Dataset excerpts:

----------

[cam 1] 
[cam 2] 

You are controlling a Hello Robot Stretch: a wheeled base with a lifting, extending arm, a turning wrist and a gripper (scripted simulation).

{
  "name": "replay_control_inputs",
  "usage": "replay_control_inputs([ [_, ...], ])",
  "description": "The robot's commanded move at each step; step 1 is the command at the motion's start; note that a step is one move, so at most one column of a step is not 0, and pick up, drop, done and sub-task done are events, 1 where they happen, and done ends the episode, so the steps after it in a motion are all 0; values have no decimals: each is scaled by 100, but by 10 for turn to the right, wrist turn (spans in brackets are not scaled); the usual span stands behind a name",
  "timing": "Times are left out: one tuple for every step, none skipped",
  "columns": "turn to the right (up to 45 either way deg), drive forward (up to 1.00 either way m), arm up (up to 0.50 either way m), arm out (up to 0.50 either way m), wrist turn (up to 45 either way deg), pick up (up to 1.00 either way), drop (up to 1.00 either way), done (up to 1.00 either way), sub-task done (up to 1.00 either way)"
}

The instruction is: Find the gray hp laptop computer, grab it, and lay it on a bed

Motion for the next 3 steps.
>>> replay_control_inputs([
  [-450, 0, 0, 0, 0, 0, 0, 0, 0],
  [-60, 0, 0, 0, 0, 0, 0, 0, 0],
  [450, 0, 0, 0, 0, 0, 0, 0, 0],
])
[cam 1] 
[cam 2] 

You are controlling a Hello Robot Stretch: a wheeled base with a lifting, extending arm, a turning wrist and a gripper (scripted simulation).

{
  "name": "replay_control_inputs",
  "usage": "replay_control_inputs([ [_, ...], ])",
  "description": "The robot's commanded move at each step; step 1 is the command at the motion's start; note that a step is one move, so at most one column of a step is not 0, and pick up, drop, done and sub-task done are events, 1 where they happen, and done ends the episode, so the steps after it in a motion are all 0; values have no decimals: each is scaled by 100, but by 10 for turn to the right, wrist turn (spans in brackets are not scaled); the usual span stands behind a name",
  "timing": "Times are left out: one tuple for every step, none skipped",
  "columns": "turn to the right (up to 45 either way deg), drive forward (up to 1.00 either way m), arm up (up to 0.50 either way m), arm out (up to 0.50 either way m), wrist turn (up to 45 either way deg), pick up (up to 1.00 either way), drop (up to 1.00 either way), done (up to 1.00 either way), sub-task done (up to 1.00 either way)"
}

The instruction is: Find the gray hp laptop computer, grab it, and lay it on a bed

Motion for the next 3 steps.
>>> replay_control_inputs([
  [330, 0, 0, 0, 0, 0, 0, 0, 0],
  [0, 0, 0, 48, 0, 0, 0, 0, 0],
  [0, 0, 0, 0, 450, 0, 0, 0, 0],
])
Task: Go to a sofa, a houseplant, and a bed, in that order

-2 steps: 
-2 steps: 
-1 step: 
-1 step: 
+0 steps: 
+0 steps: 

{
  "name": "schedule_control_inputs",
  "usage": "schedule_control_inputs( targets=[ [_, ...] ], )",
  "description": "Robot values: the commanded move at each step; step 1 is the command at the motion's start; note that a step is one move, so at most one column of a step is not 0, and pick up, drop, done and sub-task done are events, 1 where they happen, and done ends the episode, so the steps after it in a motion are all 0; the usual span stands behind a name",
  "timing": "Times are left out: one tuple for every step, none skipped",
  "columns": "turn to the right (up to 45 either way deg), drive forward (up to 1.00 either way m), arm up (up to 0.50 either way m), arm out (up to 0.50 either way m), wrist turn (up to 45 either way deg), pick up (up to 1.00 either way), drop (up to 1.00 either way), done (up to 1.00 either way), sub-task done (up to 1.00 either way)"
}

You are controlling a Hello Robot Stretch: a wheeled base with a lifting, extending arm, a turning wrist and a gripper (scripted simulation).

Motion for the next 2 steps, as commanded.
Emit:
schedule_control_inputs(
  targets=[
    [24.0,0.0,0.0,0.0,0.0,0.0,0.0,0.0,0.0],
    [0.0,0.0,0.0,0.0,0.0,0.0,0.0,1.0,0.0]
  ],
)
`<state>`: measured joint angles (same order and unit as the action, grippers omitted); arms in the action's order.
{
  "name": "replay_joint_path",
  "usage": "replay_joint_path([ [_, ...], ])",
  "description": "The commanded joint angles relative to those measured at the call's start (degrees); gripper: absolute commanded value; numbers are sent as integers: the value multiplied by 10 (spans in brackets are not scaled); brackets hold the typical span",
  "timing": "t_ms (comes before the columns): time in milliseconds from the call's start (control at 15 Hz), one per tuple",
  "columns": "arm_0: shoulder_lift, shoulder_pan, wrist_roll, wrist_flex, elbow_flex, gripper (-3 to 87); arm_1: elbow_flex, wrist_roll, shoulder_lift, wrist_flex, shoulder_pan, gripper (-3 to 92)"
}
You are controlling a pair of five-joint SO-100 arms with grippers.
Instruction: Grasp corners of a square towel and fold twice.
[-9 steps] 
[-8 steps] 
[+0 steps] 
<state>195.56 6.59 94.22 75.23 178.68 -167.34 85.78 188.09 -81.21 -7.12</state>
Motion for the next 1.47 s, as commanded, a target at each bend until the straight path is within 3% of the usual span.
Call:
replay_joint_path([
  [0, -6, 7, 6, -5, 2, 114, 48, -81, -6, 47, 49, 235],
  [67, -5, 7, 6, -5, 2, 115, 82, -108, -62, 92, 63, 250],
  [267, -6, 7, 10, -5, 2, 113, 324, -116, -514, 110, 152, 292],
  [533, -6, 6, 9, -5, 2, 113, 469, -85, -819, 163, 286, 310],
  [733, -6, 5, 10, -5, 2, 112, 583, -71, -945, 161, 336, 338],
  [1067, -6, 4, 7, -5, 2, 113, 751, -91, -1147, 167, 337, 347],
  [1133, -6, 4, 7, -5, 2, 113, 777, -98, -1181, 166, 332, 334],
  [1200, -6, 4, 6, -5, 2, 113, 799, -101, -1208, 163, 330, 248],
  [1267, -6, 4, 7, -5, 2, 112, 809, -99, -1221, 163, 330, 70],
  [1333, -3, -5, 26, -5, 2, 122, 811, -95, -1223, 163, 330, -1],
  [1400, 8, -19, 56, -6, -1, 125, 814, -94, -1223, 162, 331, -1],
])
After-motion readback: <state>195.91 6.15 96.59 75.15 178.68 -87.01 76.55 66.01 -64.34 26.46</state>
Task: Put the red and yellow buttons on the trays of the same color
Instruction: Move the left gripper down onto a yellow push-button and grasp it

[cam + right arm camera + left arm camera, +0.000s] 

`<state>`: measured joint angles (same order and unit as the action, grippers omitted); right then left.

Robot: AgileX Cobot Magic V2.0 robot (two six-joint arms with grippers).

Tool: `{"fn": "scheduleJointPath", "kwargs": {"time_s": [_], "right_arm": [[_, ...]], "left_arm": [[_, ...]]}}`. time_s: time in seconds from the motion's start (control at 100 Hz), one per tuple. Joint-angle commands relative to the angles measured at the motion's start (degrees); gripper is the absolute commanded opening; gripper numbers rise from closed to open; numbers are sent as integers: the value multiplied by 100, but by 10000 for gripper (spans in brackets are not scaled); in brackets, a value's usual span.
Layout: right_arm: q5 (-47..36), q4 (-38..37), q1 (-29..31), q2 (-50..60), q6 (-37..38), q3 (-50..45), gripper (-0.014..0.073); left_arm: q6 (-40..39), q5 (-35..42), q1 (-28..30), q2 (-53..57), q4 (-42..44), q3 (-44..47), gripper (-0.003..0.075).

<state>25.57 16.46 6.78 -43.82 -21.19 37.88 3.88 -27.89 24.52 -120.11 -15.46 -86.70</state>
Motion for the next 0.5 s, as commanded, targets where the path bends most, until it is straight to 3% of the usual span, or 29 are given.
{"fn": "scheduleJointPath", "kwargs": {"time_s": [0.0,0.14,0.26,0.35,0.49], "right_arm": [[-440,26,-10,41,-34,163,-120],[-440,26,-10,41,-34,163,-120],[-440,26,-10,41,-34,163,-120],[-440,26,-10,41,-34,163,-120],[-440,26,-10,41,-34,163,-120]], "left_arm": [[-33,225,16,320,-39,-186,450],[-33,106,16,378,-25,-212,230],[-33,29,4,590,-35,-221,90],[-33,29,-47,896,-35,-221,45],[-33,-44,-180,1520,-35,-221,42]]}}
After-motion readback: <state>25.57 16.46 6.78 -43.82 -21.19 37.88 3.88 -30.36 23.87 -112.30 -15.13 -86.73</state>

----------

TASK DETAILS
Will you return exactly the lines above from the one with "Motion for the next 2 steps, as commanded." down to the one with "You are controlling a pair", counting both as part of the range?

EXERCISE SOLUTION
Motion for the next 2 steps, as commanded.
Emit:
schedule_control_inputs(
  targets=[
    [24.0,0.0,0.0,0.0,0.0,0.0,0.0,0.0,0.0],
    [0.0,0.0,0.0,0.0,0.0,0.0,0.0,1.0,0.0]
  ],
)
`<state>`: measured joint angles (same order and unit as the action, grippers omitted); arms in the action's order.
{
  "name": "replay_joint_path",
  "usage": "replay_joint_path([ [_, ...], ])",
  "description": "The commanded joint angles relative to those measured at the call's start (degrees); gripper: absolute commanded value; numbers are sent as integers: the value multiplied by 10 (spans in brackets are not scaled); brackets hold the typical span",
  "timing": "t_ms (comes before the columns): time in milliseconds from the call's start (control at 15 Hz), one per tuple",
  "columns": "arm_0: shoulder_lift, shoulder_pan, wrist_roll, wrist_flex, elbow_flex, gripper (-3 to 87); arm_1: elbow_flex, wrist_roll, shoulder_lift, wrist_flex, shoulder_pan, gripper (-3 to 92)"
}
You are controlling a pair of five-joint SO-100 arms with grippers.

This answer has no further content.